Beyond white, you can find calla lilies in deep purple, orange, pink, and even near-black varieties like Schwarzwalder. That range means they adapt to formal and modern wedding themes equally well.

Where calla lilies really shine is as table decoration pieces. A single long-stemmed calla lily in a tall, narrow vase creates the kind of dramatic statement that guests talk about long after the reception is over. Despite their delicate look, they’re one of the hardier wedding flowers and hold up well throughout a full day of events.

Hellebores: The Florist’s Secret Weapon

Hellebores (Helleborus orientalis, also called Lenten roses) are the dark horse of wedding flowers. Most guests won’t recognize them by name, but florists love them for their moody, sophisticated color palette and their ability to add depth to any arrangement.

They come in shades of ivory, dusty mauve, deep plum, and near-black, making them perfect for adding contrast to an otherwise soft-toned bouquet. Pair ivory hellebores with blush roses for a romantic look, or mix dark plum hellebores with white anemones for something more dramatic.
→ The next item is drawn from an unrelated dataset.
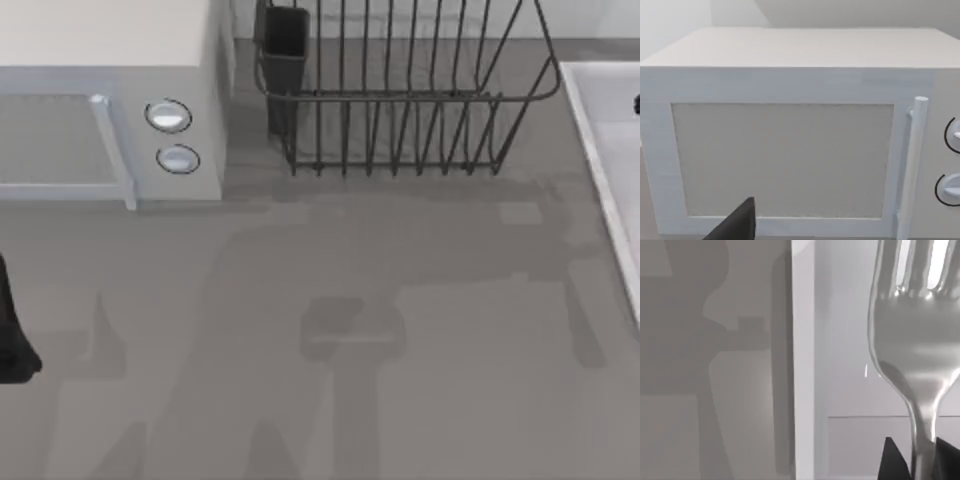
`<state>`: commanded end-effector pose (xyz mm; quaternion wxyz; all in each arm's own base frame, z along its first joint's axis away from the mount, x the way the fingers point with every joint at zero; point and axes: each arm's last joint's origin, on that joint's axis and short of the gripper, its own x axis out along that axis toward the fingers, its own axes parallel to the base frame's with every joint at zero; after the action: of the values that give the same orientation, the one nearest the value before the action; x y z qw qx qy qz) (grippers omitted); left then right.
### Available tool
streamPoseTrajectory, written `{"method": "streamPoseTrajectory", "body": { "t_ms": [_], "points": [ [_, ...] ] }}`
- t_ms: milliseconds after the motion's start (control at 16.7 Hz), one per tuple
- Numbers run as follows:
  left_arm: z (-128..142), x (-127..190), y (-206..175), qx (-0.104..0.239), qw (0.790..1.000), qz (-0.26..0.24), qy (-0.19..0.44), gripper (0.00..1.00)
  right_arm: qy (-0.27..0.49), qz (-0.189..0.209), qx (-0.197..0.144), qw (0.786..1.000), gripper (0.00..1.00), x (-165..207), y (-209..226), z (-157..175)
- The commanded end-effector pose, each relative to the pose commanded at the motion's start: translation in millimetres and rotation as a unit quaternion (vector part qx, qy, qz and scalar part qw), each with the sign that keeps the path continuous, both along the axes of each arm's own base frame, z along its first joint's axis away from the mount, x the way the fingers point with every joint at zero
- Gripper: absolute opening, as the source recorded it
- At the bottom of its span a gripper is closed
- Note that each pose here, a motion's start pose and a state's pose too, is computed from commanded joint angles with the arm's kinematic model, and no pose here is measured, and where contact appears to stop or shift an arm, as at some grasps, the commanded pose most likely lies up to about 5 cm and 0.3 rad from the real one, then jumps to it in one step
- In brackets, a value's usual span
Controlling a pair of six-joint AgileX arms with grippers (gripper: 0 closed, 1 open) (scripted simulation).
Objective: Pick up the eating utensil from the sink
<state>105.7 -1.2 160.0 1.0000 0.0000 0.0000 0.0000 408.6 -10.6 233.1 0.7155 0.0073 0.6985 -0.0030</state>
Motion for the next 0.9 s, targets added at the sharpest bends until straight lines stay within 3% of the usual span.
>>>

Why florists love hellebores: They bloom in late winter and early spring (January through March), filling a seasonal gap when many other popular wedding flowers aren’t available. If you’re planning a winter wedding, hellebores give you options that other blooms simply can’t.

Hellebores also work as bouquet accents, boutonnieres, hair flowers, and table decor. They hold up well throughout the day and add a sense of botanical sophistication that more common flowers don’t.

How to Match Your Flowers to Your Wedding Style

The best bridal bouquet is the one that feels right to you. Seasonality, budget, and your wedding’s overall style all play a role, but personal preference matters most. If you love a flower that’s “out of season,” your florist can often source it, though it may cost more.

Wedding StyleRecommended FlowersWhy They Work
Classic/TraditionalRoses, peonies, calla liliesTimeless shapes, wide color range
Modern/MinimalistAnemones, calla lilies, helleboresClean lines, graphic contrast
Garden/RomanticSweet peas, ranunculuses, lilacsSoft textures, natural fragrance
Rustic/AutumnDahlias, hydrangeas, rosesWarm tones, full volume

Talk to your florist early, at least three months before the wedding. Bring photos of arrangements you like rather than just naming flowers, and be open to substitutions that achieve the same look for less. The goal isn’t to check flowers off a list. It’s to carry something beautiful that makes you smile when you look at your wedding photos years from now.